Methods and ResultsPatients who sustained an acute STEMI were enrolled in a cohort study (BHF MR-MI; ClinicalTrials.gov: NCT02072850). Cardiac magnetic resonance (CMR) imaging with T2-mapping of myocardial oedema was performed at 1.5 Tesla 2 days and 6 months post-MI. Myocardial oedema was defined as infarct signal intensity (S. I.) >2 standard deviations from the mean S. I. within a remote reference region. 283 STEMI patients (mean (SD) age 59 (12) years, 75% male) were enrolled.

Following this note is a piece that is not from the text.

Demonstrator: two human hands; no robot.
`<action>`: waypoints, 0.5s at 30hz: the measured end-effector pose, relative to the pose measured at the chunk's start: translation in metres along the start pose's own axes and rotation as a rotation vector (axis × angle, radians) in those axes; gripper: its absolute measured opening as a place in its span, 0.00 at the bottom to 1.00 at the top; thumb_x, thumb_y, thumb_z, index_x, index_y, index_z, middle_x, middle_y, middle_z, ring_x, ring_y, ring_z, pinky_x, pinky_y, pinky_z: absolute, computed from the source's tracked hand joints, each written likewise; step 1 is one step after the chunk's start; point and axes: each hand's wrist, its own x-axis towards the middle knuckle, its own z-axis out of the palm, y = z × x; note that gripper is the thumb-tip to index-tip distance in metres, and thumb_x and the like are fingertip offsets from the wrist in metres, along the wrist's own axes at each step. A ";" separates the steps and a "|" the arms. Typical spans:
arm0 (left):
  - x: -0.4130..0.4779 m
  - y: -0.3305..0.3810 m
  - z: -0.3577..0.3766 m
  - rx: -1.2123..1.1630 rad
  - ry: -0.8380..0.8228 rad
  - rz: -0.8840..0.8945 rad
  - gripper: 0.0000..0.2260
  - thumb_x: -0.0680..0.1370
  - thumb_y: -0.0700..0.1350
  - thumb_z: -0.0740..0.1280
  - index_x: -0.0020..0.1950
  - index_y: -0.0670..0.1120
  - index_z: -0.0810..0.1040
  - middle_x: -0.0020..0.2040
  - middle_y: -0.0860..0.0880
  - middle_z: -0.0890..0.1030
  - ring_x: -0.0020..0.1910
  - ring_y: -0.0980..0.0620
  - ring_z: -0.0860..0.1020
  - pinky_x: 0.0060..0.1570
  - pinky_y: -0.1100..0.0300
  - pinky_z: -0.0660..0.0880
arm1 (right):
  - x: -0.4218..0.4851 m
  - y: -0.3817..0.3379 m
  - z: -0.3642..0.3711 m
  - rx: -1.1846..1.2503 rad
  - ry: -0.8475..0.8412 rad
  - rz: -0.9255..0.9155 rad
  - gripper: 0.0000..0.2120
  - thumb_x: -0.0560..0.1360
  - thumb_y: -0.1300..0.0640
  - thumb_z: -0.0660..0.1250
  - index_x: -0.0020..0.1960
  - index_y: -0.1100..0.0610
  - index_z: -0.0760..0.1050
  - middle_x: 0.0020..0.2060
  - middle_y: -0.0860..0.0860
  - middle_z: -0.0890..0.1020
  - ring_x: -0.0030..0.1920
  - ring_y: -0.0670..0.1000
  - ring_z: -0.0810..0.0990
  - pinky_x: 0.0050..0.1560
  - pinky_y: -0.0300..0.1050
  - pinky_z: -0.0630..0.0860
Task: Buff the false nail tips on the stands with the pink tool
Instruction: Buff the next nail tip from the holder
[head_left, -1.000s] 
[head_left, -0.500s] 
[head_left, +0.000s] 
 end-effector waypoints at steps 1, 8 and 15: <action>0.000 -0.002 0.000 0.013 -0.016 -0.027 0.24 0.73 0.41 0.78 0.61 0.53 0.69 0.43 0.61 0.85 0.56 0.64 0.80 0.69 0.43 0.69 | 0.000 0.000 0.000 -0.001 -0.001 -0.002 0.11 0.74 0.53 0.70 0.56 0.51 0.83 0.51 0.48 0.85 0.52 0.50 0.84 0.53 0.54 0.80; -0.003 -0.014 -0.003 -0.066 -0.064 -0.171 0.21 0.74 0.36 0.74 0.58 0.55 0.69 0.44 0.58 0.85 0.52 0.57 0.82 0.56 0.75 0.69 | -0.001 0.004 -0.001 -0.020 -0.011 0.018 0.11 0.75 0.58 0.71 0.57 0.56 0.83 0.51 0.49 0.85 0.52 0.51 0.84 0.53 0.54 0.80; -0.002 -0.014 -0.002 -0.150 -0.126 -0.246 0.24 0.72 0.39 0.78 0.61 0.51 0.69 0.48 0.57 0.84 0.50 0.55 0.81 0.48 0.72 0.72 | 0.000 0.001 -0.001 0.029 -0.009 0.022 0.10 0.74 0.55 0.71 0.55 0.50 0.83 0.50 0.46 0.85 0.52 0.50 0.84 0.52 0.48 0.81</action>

Infarct size was 18 (13)% of left ventricular (LV) mass. At 2 days, infarct zone T2 (ms) was higher than remote zone T2 (62.9 (5.2) vs. 49.7 (2.1); p < 0.001), and this relationship persisted at 6 months (56.2 (4.1) vs. 49.7 (2.3); p < 0.001). Mean remote zone T2 did not change over time (p = 0.840) whereas infarct zone T2 decreased (p < 0.001). At 6 months, infarct zone oedema persisted in 177 (63%) patients who were more likely to have a history of hypertension (regression coefficient (95% confidence interval) 1.77 (0.99, 3.13); 0.053) and a larger initial size of infarction (1.02 (1.00, 1.05); p = 0.020) but less likely to have a history of previous PCI (0.28 (0.08, 0.99); p = 0.049), compared to patients without persistent oedema. In a multivariate analysis, infarct zone oedema at 6 months was associated with an increase in LV end-diastolic volume (9.68 (3.76, 15.61); p = 0.001).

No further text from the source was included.